Laissez les morts enterrer les morts

Etonnements devant une phrase dure de Jésus.

Bien des maisons d’Evangile restent perplexes devant cette phrase "Laissez les morts enterrez leurs morts", en Matthieu 8,21. Les lecteurs d’aujourd’hui reçoivent cet impératif comme si Jésus exprimait quelque allergie au devoir fondamental et filial, pour un fils, d’enterrer sa parenté.

 

Une regrettable habitude sélective


Il faut tout d’abord signaler ici une “mauvaise habitude” héritée des anciennes pratiques qui consistaient à retenir un mot, une phrase et à la méditer, la savourer pour en extraire tout le substantifique moelle. Extraire une phrase de l’ensemble dans lequel cet élément est situé est le meilleur moyen pour ne pas rejoindre ce que l’auteur a voulu exprimer. Cette pratique sélective retrouve une singulière actualité avec la manière dont les journalistes et politiques extraient d’un discours une phrase, une expression, comme s’il suffisait de tourner et retourner en tous sens cette phrase pour découvrir la pensée de l’auteur.

 

Un a priori favorable même pour ce dérange


Une seconde réflexion invite à avoir un esprit positif et accueillant envers ce texte comme envers tous les textes des Ecritures. Notre réaction légitime d’incompréhension n’est-elle pas le signe que nous n’avons peut-être pas tout bien compris ? Ne vaut-il pas mieux dire “je n’ai pas tout compris”, plutôt que de dire que Jésus exagère, ou bien que ce qu’il demande est impossible.

 

Situer une phrase dans un ensemble


Essayons de replacer cette phrase dans l’ensemble de la section (ch8 à10). Entre deux séries de guérisons et de rencontre de Jésus avec des personnes étrangères ou marquées par la maladie, voici que Matthieu propose sa réflexion en deux temps (8, 16-22) : au soir de la journée, Jésus se laisse encore approcher par une multitude de gens en attente de guérison. Jésus les guérit et Matthieu rappelle une parole d’Isaïe : C’est lui qui a pris nos infirmités et s’est chargé de nos maladies. Matthieu applique à Jésus les prophéties sur le serviteur, l’envoyé de Dieu, ce qui donne sens à l’activité de Jésus.

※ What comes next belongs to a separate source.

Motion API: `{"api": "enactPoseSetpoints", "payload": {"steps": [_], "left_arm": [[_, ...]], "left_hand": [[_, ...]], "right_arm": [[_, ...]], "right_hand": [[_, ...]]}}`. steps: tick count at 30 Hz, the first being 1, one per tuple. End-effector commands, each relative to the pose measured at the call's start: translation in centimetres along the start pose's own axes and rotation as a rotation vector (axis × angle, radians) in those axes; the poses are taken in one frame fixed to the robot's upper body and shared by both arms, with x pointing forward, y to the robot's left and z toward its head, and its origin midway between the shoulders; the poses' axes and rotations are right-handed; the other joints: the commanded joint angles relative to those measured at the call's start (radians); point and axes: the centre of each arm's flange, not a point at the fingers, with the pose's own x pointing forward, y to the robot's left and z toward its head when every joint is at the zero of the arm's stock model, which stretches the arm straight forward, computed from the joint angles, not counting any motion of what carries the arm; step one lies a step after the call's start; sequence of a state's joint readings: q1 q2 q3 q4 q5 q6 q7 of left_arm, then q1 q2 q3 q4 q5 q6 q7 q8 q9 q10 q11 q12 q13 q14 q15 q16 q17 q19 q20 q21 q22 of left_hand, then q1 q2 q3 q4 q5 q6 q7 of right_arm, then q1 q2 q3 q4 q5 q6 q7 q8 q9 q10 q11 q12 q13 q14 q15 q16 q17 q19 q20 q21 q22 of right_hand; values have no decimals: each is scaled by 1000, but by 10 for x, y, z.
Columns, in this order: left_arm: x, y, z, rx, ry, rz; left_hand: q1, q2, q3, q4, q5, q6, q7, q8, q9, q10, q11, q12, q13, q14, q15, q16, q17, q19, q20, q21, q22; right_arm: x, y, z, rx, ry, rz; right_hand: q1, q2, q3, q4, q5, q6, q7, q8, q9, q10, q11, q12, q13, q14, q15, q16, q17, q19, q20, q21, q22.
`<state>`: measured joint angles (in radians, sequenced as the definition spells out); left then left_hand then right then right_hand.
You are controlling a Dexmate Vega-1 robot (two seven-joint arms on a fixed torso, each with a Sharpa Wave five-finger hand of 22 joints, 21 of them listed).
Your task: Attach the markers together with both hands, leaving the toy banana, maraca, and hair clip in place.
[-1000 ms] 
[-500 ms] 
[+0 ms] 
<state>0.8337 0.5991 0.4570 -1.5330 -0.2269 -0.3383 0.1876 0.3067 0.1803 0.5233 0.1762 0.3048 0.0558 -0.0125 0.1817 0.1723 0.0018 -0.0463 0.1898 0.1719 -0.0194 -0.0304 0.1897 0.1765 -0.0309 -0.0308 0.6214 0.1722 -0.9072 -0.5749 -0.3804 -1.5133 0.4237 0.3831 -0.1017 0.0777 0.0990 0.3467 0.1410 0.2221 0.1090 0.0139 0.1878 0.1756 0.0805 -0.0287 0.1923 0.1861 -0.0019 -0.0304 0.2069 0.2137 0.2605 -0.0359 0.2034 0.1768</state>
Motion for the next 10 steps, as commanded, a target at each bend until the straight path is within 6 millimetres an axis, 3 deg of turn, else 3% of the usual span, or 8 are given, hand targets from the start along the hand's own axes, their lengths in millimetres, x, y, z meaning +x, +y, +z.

Alors que Jésus propose d’aller sur l’autre rive (c’est-à-dire chez les païens), voici qu’un scribe, disciple de Jésus précise son intention : “Maitre je te suivrai partout où tu iras”. Et un second ajoute une réserve : “permets-moi d’aller d’abord enterrer mon père”. A cette réserve, Jésus oppose une réponse déconcertante “Suis-moi et laisse les morts enterrer leurs morts”. Il est donc bien question de suivre Jésus et “Suis-moi” rappelle l’appel des premiers disciples. Parole qu’on retrouve au chapitre suivant, pour l’appel de Matthieu : “Jésus lui dit ‘suis-moi’. Il se leva et le suivit”, sans poser de conditions.

 

Continuant la lecture de cet ensemble, voici la réflexion de Jésus à propos des foules rencontrées : “harassées et prostrées comme des brebis qui n’ont pas de berger”, suivie d’un commentaire : “la moisson est abondante, priez le maitre de la moisson d’envoyer des ouvriers dans sa moisson”. Parole immédiatement suivie de la liste des Douze (10, 1-4) et de leur envoi. Jésus les envoya avec mission de proposer la paix aux maisons visitées. La Bonne Nouvelle, déjà proclamée par Jean-Baptiste (3, 2), puis par Jésus, après son baptême est simple : “le royaume de Dieu s’est approché de vous”. Elle est maintenant confiée à des disciples que Jésus commence à appeler.

 

La Bonne nouvelle ne peut attendre


J’en arrive à ma conclusion : après avoir commencé lui-même la proclamation de la Bonne Nouvelle, voici que Jésus s’entoure de disciples qui participeront à la mission. Parmi ces disciples, certains veulent s’y associer, mais avec réserve... Or la mission n’attend pas, d’où la réponse de Jésus à qui veut le suivre : “laisse les morts enterrer leurs morts”. Dans le même contexte on trouve chez Luc cette expression : “celui qui met la main à la charrue et qui regarde en arrière n’est pas digne de moi.” (Lc 9, 62). Phrase dure, elle aussi, mais qui signifie que le “suivre Jésus” comme disciples ne peut se contenter de la réponse “si j’ai le temps”. Ceci est vrai aujourd’hui comme hier.